• [Activity]: Repeat the data that follows in full. Do not include the pictures.

• [The data]:
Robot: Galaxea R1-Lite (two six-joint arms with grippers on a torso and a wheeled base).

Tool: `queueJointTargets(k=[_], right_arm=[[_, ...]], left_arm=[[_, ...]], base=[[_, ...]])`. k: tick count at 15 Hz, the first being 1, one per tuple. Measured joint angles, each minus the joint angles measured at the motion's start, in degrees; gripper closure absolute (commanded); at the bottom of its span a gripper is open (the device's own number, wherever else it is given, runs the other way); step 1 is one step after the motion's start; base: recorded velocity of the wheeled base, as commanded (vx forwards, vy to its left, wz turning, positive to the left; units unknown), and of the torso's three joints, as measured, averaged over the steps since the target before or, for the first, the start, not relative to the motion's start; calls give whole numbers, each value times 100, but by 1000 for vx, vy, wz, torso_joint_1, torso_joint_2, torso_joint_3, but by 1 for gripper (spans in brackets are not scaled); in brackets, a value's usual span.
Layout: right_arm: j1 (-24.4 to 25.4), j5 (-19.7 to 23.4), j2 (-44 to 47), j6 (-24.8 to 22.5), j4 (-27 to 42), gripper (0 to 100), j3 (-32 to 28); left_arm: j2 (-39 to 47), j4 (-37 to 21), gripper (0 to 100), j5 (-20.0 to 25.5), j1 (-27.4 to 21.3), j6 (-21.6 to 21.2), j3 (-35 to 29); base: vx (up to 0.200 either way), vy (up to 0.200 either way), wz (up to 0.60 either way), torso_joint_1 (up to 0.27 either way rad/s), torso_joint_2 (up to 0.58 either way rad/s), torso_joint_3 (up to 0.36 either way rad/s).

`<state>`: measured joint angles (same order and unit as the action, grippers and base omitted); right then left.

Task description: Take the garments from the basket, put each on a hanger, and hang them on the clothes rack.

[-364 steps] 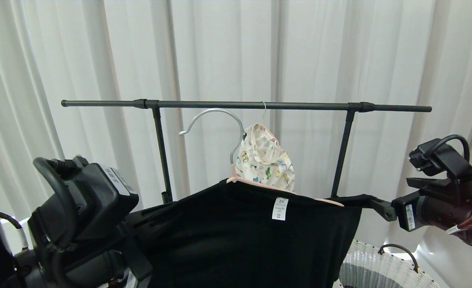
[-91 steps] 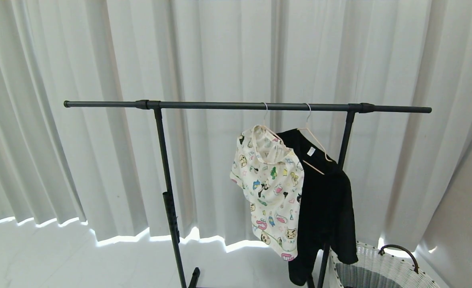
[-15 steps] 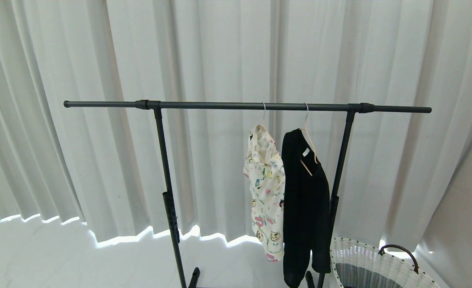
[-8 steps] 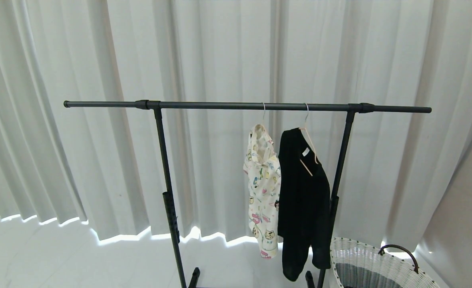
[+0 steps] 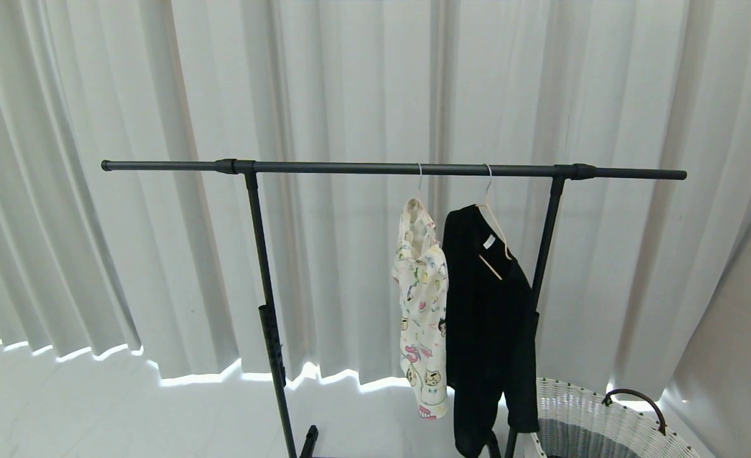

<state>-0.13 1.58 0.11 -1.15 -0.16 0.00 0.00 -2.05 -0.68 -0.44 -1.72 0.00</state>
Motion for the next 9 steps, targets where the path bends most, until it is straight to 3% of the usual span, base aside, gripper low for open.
queueJointTargets(k=[9], right_arm=[[-7,2,0,-5,0,0,0]], left_arm=[[0,-2,0,0,0,2,0]], base=[[0,0,0,0,0,0]])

• [Result of this task]:
Robot: Galaxea R1-Lite (two six-joint arms with grippers on a torso and a wheeled base).

Tool: `queueJointTargets(k=[_], right_arm=[[_, ...]], left_arm=[[_, ...]], base=[[_, ...]])`. k: tick count at 15 Hz, the first being 1, one per tuple. Measured joint angles, each minus the joint angles measured at the motion's start, in degrees; gripper closure absolute (commanded); at the bottom of its span a gripper is open (the device's own number, wherever else it is given, runs the other way); step 1 is one step after the motion's start; base: recorded velocity of the wheeled base, as commanded (vx forwards, vy to its left, wz turning, positive to the left; units unknown), and of the torso's three joints, as measured, averaged over the steps since the target before or, for the first, the start, not relative to the motion's start; calls give whole numbers, each value times 100, but by 1000 for vx, vy, wz, torso_joint_1, torso_joint_2, torso_joint_3, but by 1 for gripper (spans in brackets are not scaled); in brackets, a value's usual span.
Layout: right_arm: j1 (-24.4 to 25.4), j5 (-19.7 to 23.4), j2 (-44 to 47), j6 (-24.8 to 22.5), j4 (-27 to 42), gripper (0 to 100), j3 (-32 to 28); left_arm: j2 (-39 to 47), j4 (-37 to 21), gripper (0 to 100), j5 (-20.0 to 25.5), j1 (-27.4 to 21.3), j6 (-21.6 to 21.2), j3 (-35 to 29); base: vx (up to 0.200 either way), vy (up to 0.200 either way), wz (up to 0.60 either way), torso_joint_1 (up to 0.27 either way rad/s), torso_joint_2 (up to 0.58 either way rad/s), torso_joint_3 (up to 0.36 either way rad/s).

`<state>`: measured joint angles (same order and unit as the action, grippers and base omitted); right then left.

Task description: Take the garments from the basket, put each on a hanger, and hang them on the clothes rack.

[-364 steps] 
[-91 steps] 
[-15 steps] 
[-8 steps] 
[+0 steps] 

<state>-0.13 1.58 0.11 -1.15 -0.16 0.00 0.00 -2.05 -0.68 -0.44 -1.72 0.00</state>
Motion for the next 9 steps, targets where the path bends most, until it is straight to 3% of the usual span, base aside, gripper low for open.
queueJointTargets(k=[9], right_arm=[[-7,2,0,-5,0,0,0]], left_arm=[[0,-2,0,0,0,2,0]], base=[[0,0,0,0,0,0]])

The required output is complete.